Miners drive FTSE higher but Admiral slumps

Miners have led the FTSE 100 higher, tracking a rally in metal prices, to help the index claw back more of the losses suffered in last week's sell-off on North Korea fears.

The UK blue-chip index rose 49 points, or 0.7%, to 7,433, with miners leading the way, as zinc prices hit their highest levels in nearly a decade, while aluminium prices reached levels not seen since November 2014. Risers included:

  • Glencore (GLEN) +2.6% at 339.8p;
  • Antofagasta (ANTO) +2.3% at 942.5p;
  • Rio Tinto (RIO) +2.2% at £34.49;
  • Anglo American (AAL) +2% at £12.66.

The FTSE 100 has now rallied 122 points this week, although it has not yet clawed back all the ground lost since fears over the nuclear standoff between the US and North Korea sparked a sell-off.

'Equities are still in demand this morning as investors keep buying into the market in light of the cooling political tensions surrounding North Korea,' said David Madden, analyst at CMC Markets UK.
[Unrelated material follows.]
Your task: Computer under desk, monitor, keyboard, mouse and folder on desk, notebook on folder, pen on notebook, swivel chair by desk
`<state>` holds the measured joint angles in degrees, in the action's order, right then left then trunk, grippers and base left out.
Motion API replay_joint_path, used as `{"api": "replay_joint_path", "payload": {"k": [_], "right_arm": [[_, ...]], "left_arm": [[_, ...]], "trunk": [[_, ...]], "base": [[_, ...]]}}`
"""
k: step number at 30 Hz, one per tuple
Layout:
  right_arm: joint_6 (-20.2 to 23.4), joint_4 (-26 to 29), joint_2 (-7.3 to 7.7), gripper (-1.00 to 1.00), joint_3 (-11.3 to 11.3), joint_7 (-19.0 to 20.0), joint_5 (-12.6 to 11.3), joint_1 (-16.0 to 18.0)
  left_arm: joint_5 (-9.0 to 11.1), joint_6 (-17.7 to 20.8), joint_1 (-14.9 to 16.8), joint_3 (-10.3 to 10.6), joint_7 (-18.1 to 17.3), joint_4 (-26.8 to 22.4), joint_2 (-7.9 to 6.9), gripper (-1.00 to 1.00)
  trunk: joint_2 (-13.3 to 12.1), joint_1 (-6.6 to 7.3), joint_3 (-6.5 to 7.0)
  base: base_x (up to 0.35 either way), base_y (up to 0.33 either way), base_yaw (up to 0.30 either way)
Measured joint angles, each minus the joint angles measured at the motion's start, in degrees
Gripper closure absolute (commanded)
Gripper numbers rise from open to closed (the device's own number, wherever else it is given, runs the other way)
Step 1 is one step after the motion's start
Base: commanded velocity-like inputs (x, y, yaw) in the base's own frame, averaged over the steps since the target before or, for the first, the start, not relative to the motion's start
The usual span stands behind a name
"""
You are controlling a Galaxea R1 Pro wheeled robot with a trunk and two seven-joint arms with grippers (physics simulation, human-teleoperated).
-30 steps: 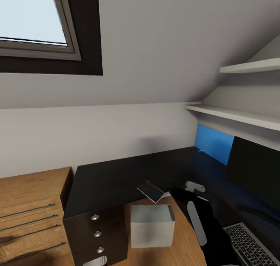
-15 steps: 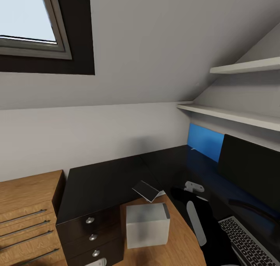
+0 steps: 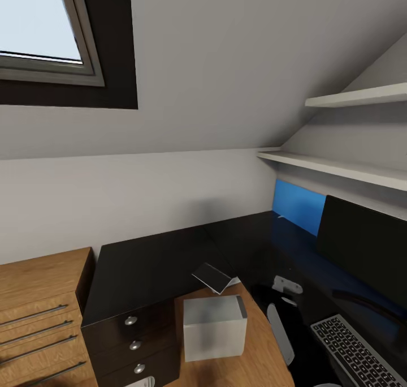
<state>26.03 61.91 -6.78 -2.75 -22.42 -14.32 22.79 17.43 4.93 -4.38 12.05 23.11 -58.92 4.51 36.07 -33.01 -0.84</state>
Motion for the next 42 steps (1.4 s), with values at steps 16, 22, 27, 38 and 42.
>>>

'The stalemate between the US and North Korea is still ongoing, but as we are seeing diplomacy being implemented rather than military action, traders are taking on more risk and snapping up stocks.'

But Admiral (ADML) bucked the rising market to slump 5.3% to £20.63, after the insurance group posted just a 2% rise in profits for the first half of the year, held back by changes to the way payments are made to accident victims, and cut its interim dividend by 11% to 56p.

'Admiral has boosted customer numbers and turnover rose by 15% but the group had to absorb a hit from the change to compensation rates which came into effect last year,' said Russ Mould, investment director at AJ Bell.
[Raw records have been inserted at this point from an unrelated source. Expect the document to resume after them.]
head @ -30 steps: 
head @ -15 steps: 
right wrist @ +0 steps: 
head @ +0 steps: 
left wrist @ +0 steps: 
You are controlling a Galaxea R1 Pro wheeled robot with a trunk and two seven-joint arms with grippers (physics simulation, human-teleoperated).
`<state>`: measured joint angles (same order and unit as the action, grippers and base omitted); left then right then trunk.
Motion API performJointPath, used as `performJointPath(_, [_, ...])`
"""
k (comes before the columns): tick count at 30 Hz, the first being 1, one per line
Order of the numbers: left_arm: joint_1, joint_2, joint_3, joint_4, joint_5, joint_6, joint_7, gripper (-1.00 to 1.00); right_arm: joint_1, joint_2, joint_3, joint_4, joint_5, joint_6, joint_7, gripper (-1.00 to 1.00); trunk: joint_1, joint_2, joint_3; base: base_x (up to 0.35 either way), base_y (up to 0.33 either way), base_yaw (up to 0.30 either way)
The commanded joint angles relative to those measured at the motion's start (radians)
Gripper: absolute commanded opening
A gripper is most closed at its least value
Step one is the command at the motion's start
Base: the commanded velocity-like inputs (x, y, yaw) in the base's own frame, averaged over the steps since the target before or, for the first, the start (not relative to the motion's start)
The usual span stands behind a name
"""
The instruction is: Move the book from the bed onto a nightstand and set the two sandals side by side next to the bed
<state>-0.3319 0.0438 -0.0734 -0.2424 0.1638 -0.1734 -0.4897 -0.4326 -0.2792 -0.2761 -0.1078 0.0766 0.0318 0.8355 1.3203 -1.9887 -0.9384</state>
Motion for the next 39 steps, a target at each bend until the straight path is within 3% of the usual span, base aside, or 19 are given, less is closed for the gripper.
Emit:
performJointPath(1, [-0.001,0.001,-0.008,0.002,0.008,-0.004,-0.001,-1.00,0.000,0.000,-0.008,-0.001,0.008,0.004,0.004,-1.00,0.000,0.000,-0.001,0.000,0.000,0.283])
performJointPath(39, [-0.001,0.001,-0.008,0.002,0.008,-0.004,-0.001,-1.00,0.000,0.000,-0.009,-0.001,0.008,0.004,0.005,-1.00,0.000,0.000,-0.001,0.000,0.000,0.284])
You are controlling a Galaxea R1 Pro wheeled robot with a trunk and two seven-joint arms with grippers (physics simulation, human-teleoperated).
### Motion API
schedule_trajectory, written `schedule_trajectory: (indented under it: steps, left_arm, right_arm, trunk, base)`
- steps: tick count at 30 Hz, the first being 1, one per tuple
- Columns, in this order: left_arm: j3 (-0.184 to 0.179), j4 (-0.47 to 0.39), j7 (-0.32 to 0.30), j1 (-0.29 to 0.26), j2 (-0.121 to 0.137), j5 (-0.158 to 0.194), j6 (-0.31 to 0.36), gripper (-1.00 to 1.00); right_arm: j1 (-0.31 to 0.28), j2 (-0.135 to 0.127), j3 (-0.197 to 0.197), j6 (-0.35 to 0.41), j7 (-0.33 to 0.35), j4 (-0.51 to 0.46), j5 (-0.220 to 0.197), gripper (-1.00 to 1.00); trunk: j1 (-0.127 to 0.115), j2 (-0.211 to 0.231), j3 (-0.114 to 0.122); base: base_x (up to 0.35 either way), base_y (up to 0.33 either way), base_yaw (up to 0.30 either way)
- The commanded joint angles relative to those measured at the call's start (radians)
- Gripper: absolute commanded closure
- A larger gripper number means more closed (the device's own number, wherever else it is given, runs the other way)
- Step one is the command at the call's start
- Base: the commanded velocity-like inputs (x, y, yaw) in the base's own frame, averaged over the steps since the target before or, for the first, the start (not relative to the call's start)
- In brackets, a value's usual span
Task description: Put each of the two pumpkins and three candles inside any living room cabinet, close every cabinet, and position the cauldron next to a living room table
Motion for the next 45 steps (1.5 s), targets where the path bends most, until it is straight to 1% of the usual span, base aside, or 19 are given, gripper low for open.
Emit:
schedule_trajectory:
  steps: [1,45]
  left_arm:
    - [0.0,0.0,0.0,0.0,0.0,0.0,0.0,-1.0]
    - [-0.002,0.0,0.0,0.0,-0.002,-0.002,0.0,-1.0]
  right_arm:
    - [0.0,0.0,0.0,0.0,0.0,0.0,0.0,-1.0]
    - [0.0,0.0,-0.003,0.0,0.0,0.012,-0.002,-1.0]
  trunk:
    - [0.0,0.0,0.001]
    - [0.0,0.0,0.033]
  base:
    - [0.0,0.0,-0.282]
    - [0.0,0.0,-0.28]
'While most of the impact from the increase in the costs of large injury claims was taken in 2016's second-half results, some extra costs were carried over.'

Balfour Beatty turnaround

On the FTSE 250, shares in Balfour Beatty (BALF) were buoyant, up 7.4% at 281.9p after swinging to a £12 million profit in the first half of the year, compared to a £15 million loss over the same period last year.

Hargreaves Lansdown analyst Nicholas Hyett said the strong results were evidence of the success of boss Leo Quinn's turnaround strategy.

'Evidence at the half year suggests Balfour is making headway,' he said. 'Margins are heading in the right direction and while the order book is shrinking, the group attributes that to being more selective in the projects it undertakes. Given that several of  the historic contracts have proven loss making, that's welcome.'

Shares in Hochschild Mining (HOCM) meanwhile slumped into the red, down 14% at 272.5p, as first-half profits and earnings fell on higher costs.